Your task >>
Please repeat the lines below, exactly and only, from the one that holds "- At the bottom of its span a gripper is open" through the one that holds "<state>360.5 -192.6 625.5".

Dataset content >>
******************************

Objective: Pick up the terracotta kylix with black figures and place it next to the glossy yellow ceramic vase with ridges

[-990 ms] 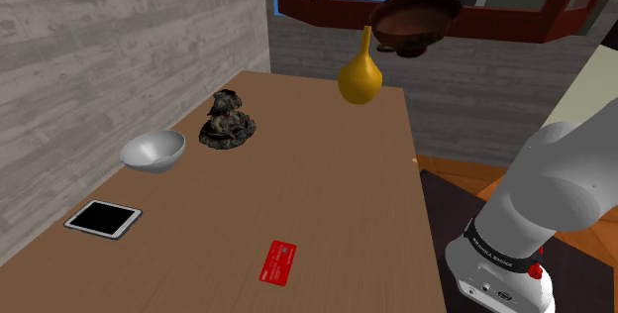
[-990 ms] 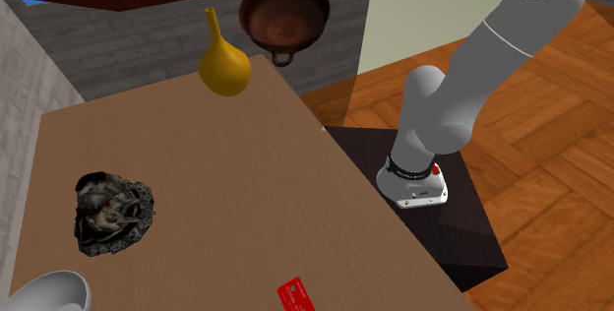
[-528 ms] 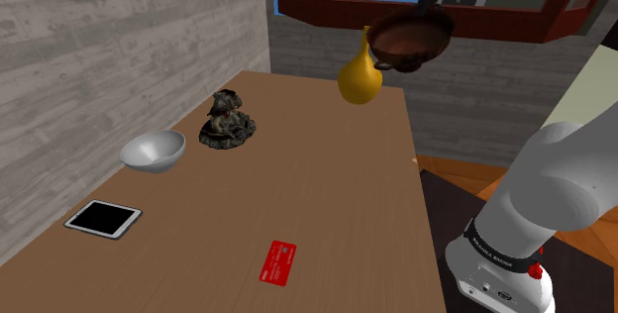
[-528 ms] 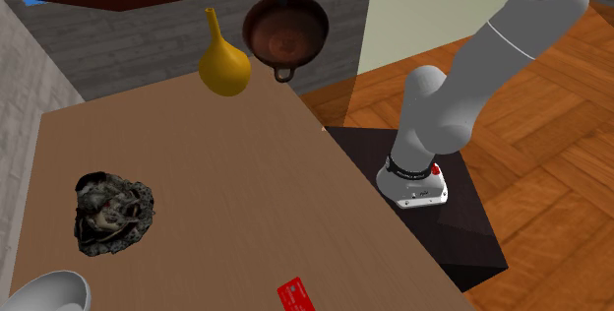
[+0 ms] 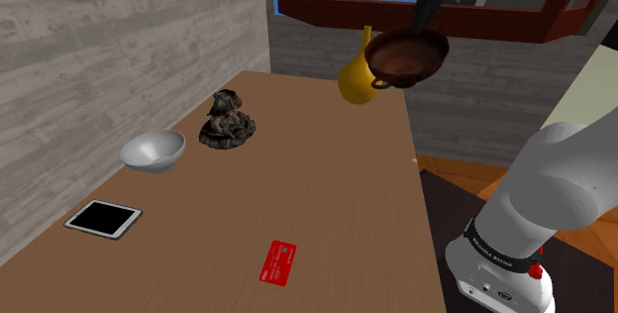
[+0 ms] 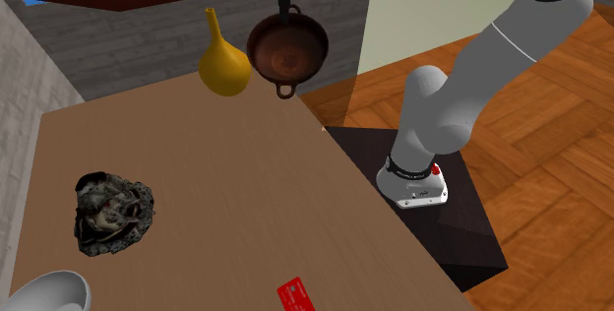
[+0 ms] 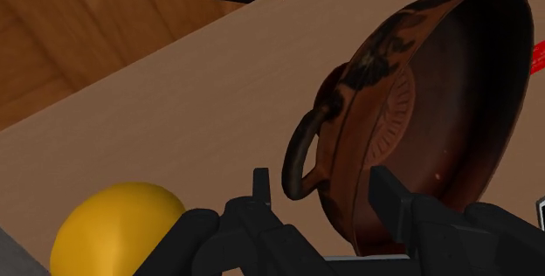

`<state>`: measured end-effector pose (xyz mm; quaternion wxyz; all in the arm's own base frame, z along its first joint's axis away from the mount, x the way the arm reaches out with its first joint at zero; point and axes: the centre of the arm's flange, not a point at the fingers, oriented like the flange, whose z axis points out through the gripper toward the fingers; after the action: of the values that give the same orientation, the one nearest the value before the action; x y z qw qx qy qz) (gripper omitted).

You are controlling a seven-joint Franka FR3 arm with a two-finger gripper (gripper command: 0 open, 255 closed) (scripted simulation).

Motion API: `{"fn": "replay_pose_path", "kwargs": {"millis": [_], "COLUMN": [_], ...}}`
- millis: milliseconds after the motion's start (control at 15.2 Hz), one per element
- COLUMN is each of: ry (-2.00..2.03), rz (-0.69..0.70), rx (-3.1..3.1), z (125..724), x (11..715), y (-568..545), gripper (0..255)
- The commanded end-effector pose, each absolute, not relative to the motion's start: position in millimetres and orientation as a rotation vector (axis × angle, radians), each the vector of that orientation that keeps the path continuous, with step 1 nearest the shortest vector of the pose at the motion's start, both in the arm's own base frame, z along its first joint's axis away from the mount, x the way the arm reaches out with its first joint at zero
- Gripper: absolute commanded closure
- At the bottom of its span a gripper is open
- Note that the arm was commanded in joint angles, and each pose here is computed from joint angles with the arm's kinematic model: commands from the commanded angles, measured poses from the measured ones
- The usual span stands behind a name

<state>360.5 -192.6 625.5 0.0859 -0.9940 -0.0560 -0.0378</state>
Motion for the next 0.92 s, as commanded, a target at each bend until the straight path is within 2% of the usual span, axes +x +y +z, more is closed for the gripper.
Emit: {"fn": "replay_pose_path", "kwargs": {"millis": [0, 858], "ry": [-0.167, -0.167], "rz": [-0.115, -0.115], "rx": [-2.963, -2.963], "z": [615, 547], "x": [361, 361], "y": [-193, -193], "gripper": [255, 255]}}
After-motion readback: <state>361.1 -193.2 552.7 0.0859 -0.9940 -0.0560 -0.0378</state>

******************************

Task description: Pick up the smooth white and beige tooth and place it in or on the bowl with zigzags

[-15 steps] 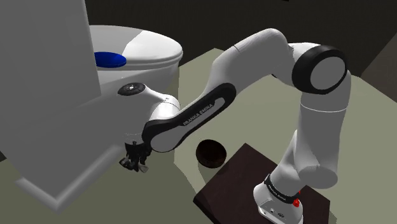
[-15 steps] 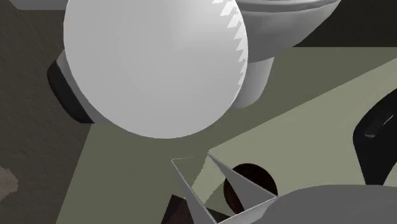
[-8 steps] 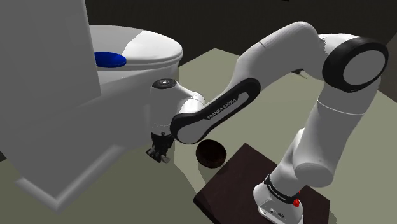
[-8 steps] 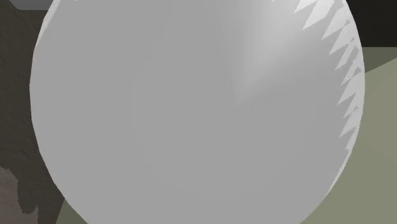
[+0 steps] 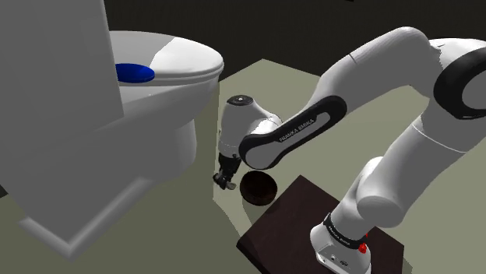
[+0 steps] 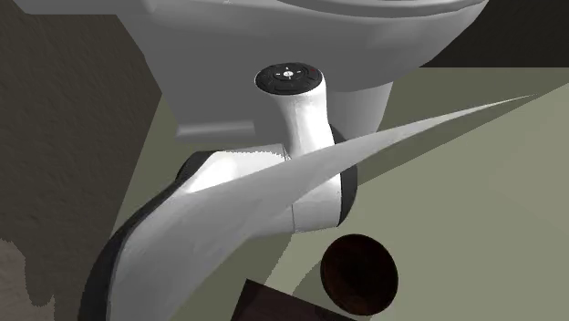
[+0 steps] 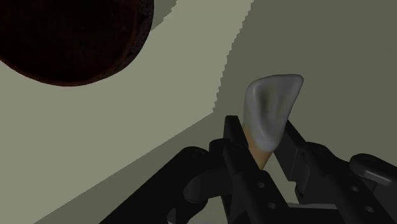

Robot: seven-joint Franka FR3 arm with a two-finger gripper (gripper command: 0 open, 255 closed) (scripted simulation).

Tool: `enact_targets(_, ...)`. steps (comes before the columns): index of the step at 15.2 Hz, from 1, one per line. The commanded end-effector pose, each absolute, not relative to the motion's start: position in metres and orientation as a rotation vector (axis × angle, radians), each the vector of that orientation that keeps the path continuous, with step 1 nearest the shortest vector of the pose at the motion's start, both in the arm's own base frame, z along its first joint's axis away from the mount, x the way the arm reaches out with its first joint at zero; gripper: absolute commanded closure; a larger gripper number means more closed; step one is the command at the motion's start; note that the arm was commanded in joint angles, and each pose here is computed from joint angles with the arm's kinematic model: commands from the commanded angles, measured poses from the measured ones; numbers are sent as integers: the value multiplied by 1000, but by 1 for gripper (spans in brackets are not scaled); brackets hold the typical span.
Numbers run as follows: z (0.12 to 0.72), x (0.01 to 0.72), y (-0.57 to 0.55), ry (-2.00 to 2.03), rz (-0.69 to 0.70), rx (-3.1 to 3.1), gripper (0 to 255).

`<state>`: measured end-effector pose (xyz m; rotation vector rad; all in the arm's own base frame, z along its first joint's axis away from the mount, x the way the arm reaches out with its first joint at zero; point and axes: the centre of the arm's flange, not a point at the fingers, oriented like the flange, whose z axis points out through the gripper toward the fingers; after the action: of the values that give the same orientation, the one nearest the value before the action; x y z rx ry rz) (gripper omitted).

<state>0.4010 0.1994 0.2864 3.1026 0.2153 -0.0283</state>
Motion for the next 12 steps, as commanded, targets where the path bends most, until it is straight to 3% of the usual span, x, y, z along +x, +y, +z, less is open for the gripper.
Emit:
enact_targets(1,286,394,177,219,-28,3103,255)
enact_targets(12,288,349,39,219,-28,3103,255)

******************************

Answer box >>
- At the bottom of its span a gripper is open
- Note that the arm was commanded in joint angles, and each pose here is computed from joint angles with the arm's kinematic model: commands from the commanded angles, measured poses from the measured ones
- The usual span stands behind a name

<state>360.5 -192.6 625.5 0.0859 -0.9940 -0.0560 -0.0378</state>

That wraps up the exercise.